A gerente de Marketing da Roche, Vanessa Brito, destacou que a inteligência artificial do Accu-Chek SmartGuide surgiu de um processo de "machine learning", treinado com milhares de dados reais de pacientes.

“A tecnologia foi ensinada a reconhecer padrões de comportamento da glicose e a prever o que pode acontecer a partir deles. Com base nesse aprendizado, ela detecta tendências de queda ou aumento e emite alertas personalizados para cada pessoa”.
Vanessa Brito
Gerente de Marketing da Roche

Durante evento de lançamento do produto, na quinta-feira (24), em São Paulo, Vanessa explicou que logo estará disponível nas farmácias brasileiras. Ainda não há informações sobre o valor dessa nova tecnologia. No entanto, os usuários já podem se cadastrar na lista de pré-lançamento

Veja também

Qual a diferença dos sensores tradicionais?

O médico Marcio Krakauer, que acompanha a reação de pacientes a diversos tipos de sensores, explicou que o novo dispositivo atua de forma preditiva. Essa é a diferença dos sensores tradicionais, que registram apenas os valores de glicose. "Enxergar o que está acontecendo é fundamental, e ver a previsão da glicose, faz a gente mudar o nosso comportamento", destacou. 

Os pacientes podem acompanhar essa previsão através de um aplicativo no celular, disponível no sistema do iPhone e de Android.

O sensor Accu-Chek SmartGuide possui alguns recursos, como:

Predição de Hipoglicemia Informa quando há risco de queda dos níveis de glicose 30 minutos antes, em qualquer horário do dia;
Predição Noturna Alerta com antecedência sobre risco de possíveis quedas glicêmicas durante o sono, em período de 7 horas

Ou seja, ele ainda funciona durante o sono, reduzindo os riscos de crises silenciosas. 

Imagem de um homem diabético dormindo com sensor no braço para matéria sobre novo sensor de glicemia usa inteligência artificial para prever quedas de açúcar.
Legenda: A "Predição Noturna" do aplicativo alerta sobre riscos de possíveis quedas glicêmicas durante período de 7 horas.
Foto: Divulgação/Roche Brasil.

Quem pode utilizar?

Essa nova tecnologia é voltada para: 

  • Adultos com 18 anos ou mais;
  • Pacientes com diabetes tipo 1;
  • Pacientes com diabetes tipo 2.

Uso de inteligência artificial para antecipar crises

O estudo do novo sensor foi realizado em um ambiente de teste conhecido como "in silico", um modelo bastante utilizado na indústria farmacêutica.
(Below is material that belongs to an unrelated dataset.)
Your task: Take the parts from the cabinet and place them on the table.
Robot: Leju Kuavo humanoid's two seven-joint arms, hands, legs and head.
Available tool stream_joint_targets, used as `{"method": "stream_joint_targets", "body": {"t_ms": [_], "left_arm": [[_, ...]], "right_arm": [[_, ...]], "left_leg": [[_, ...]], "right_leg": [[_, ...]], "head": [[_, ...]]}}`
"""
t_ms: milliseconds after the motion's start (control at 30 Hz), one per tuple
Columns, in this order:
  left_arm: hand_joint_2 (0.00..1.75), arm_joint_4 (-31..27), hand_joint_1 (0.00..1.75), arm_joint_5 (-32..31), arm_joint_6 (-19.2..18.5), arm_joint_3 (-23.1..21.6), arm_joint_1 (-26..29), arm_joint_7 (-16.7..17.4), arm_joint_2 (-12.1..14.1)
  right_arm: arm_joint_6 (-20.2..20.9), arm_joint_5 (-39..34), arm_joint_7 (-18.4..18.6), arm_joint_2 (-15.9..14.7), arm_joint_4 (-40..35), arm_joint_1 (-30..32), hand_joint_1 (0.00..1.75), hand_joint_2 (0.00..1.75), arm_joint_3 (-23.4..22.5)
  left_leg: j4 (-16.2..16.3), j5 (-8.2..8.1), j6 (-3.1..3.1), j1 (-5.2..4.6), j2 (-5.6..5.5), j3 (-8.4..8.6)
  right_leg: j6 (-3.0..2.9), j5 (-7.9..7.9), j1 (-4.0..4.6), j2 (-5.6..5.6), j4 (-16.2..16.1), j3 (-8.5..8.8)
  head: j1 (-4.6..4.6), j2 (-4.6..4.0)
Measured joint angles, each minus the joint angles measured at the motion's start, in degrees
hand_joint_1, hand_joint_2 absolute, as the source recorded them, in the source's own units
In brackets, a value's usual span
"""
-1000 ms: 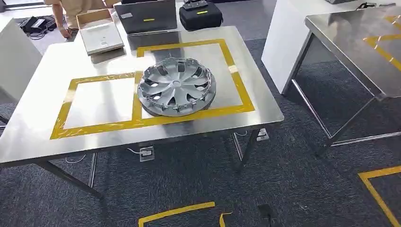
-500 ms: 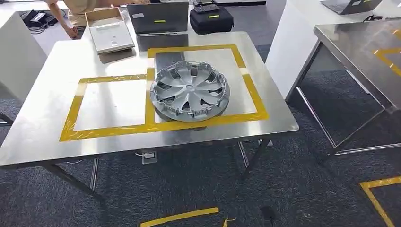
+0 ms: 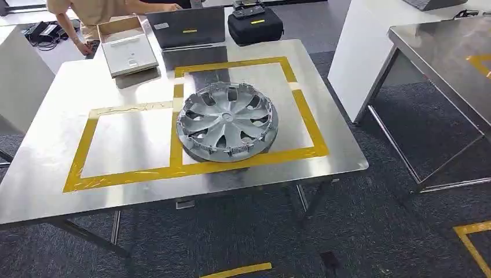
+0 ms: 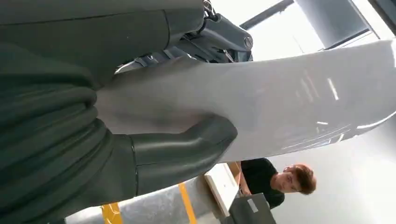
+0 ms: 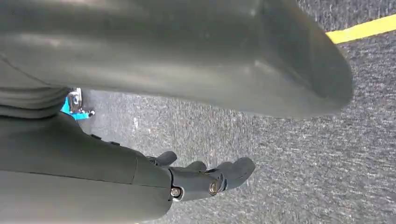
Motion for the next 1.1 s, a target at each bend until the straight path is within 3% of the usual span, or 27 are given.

Nessa simulação, o sistema aprendeu a identificar variações glicêmicas com alta precisão.

“Hoje, ele não aprende com o paciente em tempo real, ele já detecta os padrões de cada paciente e a partir da glicose do paciente, do comportamento dela, o sensor vai dando, então, algumas posições futuras. Ele detecta mais de 86% dessa possibilidade de hipoglicemias", detalhou Vanessa.

A executiva ressalta ainda que a tecnologia de predição é inédita mundialmente. “Existem sensores que mostram setas de tendência, indicando se a glicemia está subindo ou caindo. Só que essa seta é retrospectiva. Ela é baseada no comportamento da insulina de trás. O que a gente está trazendo é, além da seta, a tendência do futuro", acrescentou.

Com isso, o SmartGuide pode ser utilizado para o paciente reagir antes mesmo da crise acontecer

* A repórter viajou a convite da Roche Diagnóstica Brasil para evento em São Paulo.